Drying off nutrition
It is important to realise that the heavily pregnant cow is unlikely to put on more than half a condition score over the last two months of pregnancy.
In addition to this the weather is at its worst and the temperatures are at their lowest over winter, so the cow's maintenance is at its maximum. The cow's condition at calving is important not only for its milk production over the coming season but also its reproduction.
The key to feeding cows at this time of the year is to enable the farmer to get the maximum production over the last few months of lactation and be able to dry them off as quickly as possible to reduce the effect on weight loss. This involves feeding dairy cows on good quality pasture with or without the addition of silages. Maize silage is particularly good for putting on weight. This should ensure production is maximised with the additional energy going into body condition.
Cows have a high demand for trace elements and this does not stop because they are dried off. Check on your herd's trace element status by either having the works take liver samples from cull cows or your vet taking liver biopsies from around ten cows in the herd. In this area copper and selenium deficiencies are common and to a lesser extent Vitamin B12 (cobalt).

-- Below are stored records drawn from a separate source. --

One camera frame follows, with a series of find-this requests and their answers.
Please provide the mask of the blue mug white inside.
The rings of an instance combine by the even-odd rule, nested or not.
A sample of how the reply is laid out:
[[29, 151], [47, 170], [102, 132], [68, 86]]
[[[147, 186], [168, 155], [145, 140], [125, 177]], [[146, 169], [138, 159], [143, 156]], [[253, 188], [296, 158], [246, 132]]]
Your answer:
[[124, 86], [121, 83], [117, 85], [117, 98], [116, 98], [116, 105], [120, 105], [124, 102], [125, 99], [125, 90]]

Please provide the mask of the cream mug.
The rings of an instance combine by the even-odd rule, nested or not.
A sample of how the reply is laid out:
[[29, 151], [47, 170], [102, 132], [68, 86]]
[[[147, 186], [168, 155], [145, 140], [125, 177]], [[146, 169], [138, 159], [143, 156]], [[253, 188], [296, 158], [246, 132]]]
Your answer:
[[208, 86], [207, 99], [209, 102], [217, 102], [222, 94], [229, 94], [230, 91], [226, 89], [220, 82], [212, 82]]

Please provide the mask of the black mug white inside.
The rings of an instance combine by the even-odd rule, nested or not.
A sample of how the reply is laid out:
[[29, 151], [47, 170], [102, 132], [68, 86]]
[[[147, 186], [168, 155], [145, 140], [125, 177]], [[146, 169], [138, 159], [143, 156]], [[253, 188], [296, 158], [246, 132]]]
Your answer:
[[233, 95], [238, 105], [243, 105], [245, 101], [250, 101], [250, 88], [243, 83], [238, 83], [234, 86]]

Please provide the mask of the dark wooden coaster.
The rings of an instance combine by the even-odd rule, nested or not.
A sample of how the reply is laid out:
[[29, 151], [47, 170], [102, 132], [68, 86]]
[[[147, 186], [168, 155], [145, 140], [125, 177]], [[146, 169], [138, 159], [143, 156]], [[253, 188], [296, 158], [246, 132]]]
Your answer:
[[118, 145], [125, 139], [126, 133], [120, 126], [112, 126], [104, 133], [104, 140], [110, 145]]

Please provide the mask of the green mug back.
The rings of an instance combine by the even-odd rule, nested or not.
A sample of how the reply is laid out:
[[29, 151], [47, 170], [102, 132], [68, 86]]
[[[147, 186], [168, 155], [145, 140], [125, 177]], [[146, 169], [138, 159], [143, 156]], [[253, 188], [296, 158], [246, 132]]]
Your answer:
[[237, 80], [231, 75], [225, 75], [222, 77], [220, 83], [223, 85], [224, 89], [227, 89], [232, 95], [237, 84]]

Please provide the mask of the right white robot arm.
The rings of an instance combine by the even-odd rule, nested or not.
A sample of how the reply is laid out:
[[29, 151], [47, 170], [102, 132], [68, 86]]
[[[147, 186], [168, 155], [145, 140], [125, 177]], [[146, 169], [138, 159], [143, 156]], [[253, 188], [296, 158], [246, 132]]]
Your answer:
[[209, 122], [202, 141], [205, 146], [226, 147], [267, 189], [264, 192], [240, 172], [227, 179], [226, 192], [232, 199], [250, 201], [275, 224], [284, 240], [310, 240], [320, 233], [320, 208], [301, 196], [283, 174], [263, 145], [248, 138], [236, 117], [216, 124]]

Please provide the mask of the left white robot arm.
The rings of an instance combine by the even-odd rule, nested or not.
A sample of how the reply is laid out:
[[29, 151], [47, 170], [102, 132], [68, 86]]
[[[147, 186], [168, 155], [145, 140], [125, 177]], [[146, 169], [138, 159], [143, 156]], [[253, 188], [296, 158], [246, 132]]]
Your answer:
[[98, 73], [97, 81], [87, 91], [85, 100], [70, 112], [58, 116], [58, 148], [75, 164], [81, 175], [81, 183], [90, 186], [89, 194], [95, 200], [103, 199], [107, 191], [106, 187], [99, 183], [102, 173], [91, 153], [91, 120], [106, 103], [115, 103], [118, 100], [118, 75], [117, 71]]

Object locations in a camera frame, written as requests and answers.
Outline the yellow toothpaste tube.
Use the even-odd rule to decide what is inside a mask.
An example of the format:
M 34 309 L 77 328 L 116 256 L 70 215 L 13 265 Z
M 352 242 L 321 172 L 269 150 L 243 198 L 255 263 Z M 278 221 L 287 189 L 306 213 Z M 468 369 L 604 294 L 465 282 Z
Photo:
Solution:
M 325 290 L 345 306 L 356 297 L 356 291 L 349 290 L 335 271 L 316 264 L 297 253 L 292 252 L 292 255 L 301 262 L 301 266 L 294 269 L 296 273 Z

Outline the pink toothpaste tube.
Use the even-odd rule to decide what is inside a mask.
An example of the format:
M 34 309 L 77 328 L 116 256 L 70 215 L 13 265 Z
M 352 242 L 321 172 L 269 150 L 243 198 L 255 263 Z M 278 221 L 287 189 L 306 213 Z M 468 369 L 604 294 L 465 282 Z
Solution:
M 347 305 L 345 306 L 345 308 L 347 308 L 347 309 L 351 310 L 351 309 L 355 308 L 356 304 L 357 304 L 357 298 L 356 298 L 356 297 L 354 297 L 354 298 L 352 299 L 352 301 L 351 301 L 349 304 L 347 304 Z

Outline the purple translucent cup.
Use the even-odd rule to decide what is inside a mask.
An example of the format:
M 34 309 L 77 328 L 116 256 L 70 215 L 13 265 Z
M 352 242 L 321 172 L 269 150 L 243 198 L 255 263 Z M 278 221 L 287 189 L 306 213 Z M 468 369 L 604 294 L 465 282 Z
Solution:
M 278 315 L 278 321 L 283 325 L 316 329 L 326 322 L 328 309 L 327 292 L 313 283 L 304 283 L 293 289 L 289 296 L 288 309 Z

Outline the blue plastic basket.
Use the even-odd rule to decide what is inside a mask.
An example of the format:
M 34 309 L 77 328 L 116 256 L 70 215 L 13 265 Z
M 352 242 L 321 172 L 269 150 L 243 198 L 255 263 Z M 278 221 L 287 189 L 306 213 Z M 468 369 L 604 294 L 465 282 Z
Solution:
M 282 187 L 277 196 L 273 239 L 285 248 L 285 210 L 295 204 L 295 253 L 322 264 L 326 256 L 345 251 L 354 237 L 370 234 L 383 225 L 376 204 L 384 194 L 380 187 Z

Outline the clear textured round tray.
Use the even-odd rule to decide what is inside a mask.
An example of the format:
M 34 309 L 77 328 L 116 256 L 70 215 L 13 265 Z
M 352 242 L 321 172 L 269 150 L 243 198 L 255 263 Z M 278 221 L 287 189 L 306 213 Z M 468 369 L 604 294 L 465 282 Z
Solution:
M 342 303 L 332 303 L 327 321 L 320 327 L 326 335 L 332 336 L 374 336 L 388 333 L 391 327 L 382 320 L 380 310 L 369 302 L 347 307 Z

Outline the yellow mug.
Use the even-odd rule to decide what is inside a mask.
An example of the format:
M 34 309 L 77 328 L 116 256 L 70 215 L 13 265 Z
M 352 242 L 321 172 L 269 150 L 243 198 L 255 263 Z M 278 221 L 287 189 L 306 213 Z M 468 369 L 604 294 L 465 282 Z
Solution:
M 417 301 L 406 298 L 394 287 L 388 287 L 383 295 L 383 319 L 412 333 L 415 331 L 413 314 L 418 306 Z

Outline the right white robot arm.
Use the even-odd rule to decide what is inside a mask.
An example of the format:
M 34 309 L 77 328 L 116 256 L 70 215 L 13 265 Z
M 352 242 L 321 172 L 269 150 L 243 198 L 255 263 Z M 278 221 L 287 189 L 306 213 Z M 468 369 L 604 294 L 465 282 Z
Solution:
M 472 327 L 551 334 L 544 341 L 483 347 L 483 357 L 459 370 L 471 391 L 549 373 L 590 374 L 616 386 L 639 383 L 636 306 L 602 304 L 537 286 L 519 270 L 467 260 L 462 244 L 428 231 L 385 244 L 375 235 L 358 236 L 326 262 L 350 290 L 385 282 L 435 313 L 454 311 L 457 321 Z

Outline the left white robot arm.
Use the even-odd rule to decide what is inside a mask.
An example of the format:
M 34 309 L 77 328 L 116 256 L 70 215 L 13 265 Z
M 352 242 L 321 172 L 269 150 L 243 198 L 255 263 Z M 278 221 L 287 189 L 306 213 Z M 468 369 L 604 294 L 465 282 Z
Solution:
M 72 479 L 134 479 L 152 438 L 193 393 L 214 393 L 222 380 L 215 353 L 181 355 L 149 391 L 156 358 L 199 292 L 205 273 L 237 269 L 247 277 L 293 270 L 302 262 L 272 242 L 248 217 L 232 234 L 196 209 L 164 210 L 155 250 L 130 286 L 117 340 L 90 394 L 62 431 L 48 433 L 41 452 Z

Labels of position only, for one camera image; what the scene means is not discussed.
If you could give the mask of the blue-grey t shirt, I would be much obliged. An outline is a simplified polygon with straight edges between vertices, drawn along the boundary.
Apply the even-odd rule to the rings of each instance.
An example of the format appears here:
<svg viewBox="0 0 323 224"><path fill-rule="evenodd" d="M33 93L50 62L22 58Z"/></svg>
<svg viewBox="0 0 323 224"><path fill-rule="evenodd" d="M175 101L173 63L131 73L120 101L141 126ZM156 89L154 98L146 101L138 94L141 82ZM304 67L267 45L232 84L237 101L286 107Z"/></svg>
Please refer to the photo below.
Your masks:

The high demand times for copper are late lactation when the calf demands a large amount from the cow, calving, peak lactation, mating and for optimum growth in young stock.
Ideally selenium levels should be high at the time of calving to ensure uterine involution is rapid and complete and to produce a healthy viable calf. Rapid uterine involution should minimise chances of even sub-clinical uterine infection and speed return to oestrus.

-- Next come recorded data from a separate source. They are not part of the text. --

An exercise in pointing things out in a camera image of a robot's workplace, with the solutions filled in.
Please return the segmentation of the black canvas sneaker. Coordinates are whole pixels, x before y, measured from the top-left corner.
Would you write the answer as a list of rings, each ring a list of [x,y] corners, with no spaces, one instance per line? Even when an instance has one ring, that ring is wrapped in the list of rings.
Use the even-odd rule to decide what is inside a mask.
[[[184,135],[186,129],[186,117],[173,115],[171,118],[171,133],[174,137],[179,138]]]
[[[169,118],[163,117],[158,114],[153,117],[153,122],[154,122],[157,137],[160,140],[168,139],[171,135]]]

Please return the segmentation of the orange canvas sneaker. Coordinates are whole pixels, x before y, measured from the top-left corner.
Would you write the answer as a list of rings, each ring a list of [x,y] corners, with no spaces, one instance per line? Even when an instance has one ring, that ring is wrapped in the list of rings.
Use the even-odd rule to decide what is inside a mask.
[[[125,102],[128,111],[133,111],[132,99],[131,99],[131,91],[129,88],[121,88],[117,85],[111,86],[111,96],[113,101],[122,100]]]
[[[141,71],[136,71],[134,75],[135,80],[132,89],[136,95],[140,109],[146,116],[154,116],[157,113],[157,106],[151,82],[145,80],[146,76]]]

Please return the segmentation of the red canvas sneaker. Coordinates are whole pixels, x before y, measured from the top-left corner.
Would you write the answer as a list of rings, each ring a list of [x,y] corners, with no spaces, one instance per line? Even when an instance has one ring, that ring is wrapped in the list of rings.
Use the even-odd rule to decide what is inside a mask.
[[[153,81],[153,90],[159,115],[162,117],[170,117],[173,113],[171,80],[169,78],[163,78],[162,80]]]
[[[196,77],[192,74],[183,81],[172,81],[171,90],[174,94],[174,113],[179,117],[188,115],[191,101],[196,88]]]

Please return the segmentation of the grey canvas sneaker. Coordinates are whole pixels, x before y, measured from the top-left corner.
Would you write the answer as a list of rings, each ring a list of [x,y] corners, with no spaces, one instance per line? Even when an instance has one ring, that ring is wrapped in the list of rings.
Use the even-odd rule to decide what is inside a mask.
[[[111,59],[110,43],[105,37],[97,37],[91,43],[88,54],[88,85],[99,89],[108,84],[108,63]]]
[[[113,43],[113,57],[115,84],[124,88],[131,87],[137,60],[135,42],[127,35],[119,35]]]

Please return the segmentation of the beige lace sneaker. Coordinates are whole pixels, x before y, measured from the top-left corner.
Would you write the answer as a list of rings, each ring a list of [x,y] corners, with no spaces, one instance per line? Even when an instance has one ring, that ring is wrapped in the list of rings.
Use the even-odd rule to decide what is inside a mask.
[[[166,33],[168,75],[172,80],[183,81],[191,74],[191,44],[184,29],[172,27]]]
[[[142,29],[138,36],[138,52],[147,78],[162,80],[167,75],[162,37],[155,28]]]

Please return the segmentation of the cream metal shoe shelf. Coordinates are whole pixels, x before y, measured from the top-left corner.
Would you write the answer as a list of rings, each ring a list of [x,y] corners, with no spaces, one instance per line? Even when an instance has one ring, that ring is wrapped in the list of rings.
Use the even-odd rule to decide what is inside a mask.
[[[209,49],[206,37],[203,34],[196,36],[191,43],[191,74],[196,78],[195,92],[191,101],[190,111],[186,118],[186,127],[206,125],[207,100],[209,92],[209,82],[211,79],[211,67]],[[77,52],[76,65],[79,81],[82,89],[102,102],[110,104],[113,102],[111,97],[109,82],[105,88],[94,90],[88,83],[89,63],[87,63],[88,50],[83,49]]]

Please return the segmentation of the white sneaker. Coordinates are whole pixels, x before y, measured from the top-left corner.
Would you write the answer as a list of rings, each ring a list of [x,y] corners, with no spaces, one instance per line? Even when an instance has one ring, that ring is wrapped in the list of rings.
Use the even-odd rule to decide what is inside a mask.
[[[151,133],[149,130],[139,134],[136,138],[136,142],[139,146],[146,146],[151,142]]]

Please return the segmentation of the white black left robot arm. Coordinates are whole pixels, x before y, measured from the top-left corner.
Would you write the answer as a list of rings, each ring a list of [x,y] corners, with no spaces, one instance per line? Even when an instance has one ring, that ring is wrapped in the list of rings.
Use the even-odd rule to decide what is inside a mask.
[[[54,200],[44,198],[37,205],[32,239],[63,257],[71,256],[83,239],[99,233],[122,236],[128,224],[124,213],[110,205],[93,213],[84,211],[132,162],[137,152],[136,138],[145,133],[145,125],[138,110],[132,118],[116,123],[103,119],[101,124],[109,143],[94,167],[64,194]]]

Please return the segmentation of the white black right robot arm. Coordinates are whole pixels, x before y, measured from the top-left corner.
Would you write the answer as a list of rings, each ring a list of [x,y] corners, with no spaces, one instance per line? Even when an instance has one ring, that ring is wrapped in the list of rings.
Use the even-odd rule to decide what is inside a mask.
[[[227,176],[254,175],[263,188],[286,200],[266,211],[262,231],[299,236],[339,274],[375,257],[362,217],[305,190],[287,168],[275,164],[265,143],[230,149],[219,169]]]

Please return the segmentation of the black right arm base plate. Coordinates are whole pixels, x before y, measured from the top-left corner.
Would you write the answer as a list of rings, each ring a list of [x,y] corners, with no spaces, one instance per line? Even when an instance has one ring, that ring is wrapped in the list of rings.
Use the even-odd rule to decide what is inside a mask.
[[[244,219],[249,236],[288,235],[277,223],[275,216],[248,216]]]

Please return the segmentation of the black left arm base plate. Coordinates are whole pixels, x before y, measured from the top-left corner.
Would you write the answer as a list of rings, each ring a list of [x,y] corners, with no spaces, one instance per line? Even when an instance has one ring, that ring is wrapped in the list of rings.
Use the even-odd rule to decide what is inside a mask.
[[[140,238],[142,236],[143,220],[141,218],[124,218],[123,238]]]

As well as trace elements, the availability of macro elements is also extremely important (particularly magnesium, calcium and phosphate). All cows must have good levels of these to avoid the risk of metabolic disease. Magnesium levels should be monitored and corrected if low over the dry period. Low magnesium, while predisposing cows to clinical staggers, more frequently is associated with milk fever or ketosis at calving time. There are no large stores of magnesium in the body (unlike calcium stores in the bones) so regular intake is necessary. Soil levels appear to have fallen in recent years throughout New Zealand and on individual farms will be affected by fertiliser practices, especially by potash and lime application, and also by pasture composition.

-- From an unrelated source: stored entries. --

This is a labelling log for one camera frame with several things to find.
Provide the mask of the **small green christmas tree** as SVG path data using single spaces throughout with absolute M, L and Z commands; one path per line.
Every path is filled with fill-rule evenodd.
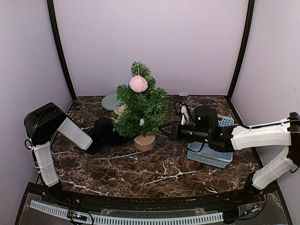
M 120 116 L 119 122 L 113 125 L 118 134 L 126 139 L 132 138 L 134 146 L 140 151 L 149 151 L 155 146 L 155 134 L 158 132 L 168 113 L 168 101 L 166 91 L 156 86 L 156 80 L 151 75 L 150 68 L 140 62 L 132 63 L 131 78 L 140 75 L 148 82 L 148 88 L 144 92 L 134 92 L 128 84 L 117 87 L 117 99 L 120 105 L 127 105 L 126 110 Z M 145 123 L 140 126 L 140 119 Z

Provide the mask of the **white light battery box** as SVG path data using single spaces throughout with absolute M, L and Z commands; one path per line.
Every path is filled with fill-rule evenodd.
M 145 123 L 144 119 L 140 119 L 139 125 L 142 126 Z

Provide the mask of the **light blue plastic basket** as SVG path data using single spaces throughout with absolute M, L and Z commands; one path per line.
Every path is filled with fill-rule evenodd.
M 207 143 L 187 141 L 185 147 L 187 159 L 214 167 L 225 168 L 233 160 L 232 152 L 215 151 Z

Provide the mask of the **brown gingerbread ornament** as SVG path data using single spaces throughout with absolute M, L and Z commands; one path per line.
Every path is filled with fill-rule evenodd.
M 114 109 L 114 111 L 112 113 L 112 120 L 114 121 L 114 123 L 119 122 L 119 118 L 124 113 L 126 108 L 127 108 L 127 105 L 124 104 L 124 105 L 119 105 Z

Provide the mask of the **pink pompom ornament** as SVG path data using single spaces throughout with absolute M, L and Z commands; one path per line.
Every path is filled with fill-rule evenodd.
M 129 82 L 130 88 L 137 93 L 144 92 L 148 88 L 148 82 L 140 75 L 133 76 Z

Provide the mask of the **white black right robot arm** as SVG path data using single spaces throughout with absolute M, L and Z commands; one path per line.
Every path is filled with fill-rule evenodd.
M 239 194 L 243 203 L 250 203 L 270 183 L 300 166 L 300 116 L 297 112 L 273 123 L 228 127 L 219 127 L 217 111 L 208 106 L 196 107 L 194 115 L 193 124 L 172 121 L 161 125 L 159 131 L 171 140 L 201 142 L 223 153 L 272 145 L 284 147 L 266 166 L 248 176 Z

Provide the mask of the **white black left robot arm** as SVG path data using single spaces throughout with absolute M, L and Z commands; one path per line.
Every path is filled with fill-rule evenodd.
M 35 167 L 44 184 L 50 188 L 47 195 L 55 204 L 66 201 L 66 193 L 56 187 L 60 180 L 51 151 L 51 141 L 57 133 L 89 155 L 95 155 L 107 146 L 122 146 L 136 137 L 119 135 L 112 119 L 107 117 L 96 120 L 91 131 L 86 133 L 52 102 L 29 113 L 24 119 L 24 126 L 28 137 L 24 145 L 32 151 Z

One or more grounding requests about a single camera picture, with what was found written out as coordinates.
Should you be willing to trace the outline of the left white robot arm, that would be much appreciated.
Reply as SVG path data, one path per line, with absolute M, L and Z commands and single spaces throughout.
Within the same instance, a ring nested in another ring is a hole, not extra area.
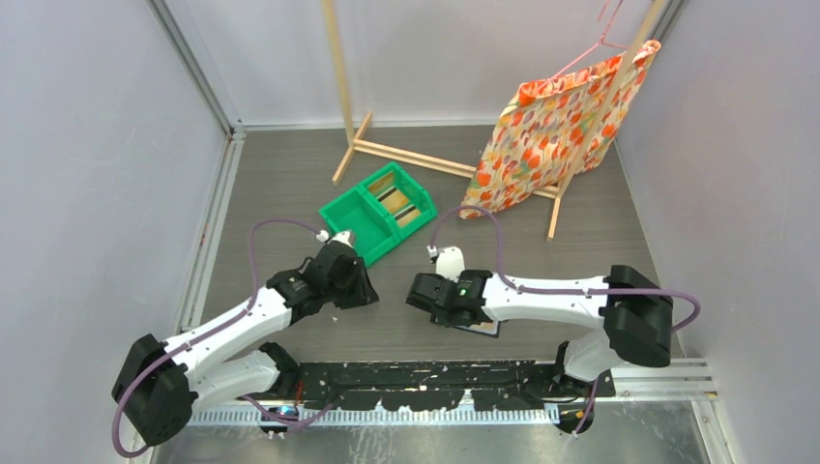
M 136 340 L 112 389 L 115 419 L 128 419 L 148 447 L 179 433 L 191 417 L 236 397 L 265 392 L 288 398 L 298 365 L 275 343 L 242 349 L 316 314 L 371 305 L 378 295 L 349 230 L 336 233 L 299 268 L 276 273 L 251 297 L 187 333 Z

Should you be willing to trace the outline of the green plastic two-compartment bin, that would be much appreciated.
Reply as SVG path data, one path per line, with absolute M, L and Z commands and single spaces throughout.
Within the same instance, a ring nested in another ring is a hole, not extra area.
M 408 227 L 399 228 L 392 214 L 367 190 L 370 184 L 387 174 L 395 175 L 395 184 L 408 203 L 421 211 Z M 333 233 L 354 232 L 354 249 L 369 267 L 437 218 L 438 211 L 429 192 L 392 161 L 321 207 L 319 215 Z

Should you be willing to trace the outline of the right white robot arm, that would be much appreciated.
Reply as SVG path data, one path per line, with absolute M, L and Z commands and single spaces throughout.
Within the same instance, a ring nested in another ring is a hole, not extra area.
M 589 329 L 561 345 L 552 384 L 577 396 L 611 367 L 631 363 L 667 367 L 671 363 L 670 298 L 629 266 L 609 275 L 555 280 L 506 277 L 486 270 L 459 275 L 419 273 L 406 302 L 430 315 L 432 323 L 498 336 L 502 323 L 536 320 Z

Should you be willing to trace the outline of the black leather card holder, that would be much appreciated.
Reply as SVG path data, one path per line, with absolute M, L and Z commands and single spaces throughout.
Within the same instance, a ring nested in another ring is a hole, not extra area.
M 499 321 L 478 322 L 470 325 L 457 325 L 456 328 L 473 334 L 497 338 L 500 335 L 501 323 Z

The other major concern is mastitis or, more correctly put, the herd's somatic cell count. You should use your herd testing results throughout the season, including the last herd test to determine who needs dry cow treatment. We are keen to assist farmers in this area and during your dry-cow consultation will discuss all these points.
Many trials have been done and the results conclusively show that dry-cow therapy (DCT) is more effective than milking-cow therapy in curing existing infections, particularly those that have become sub clinical or chronic. The preventative nature of DCT has been shown to reduce the incidence of dry-cow mastitis and the level of new infections over the early spring period. The use of teat seal may also be appropriate especially it you have a number of cows coming in with mastitis, but you should seek professional advice before going ahead.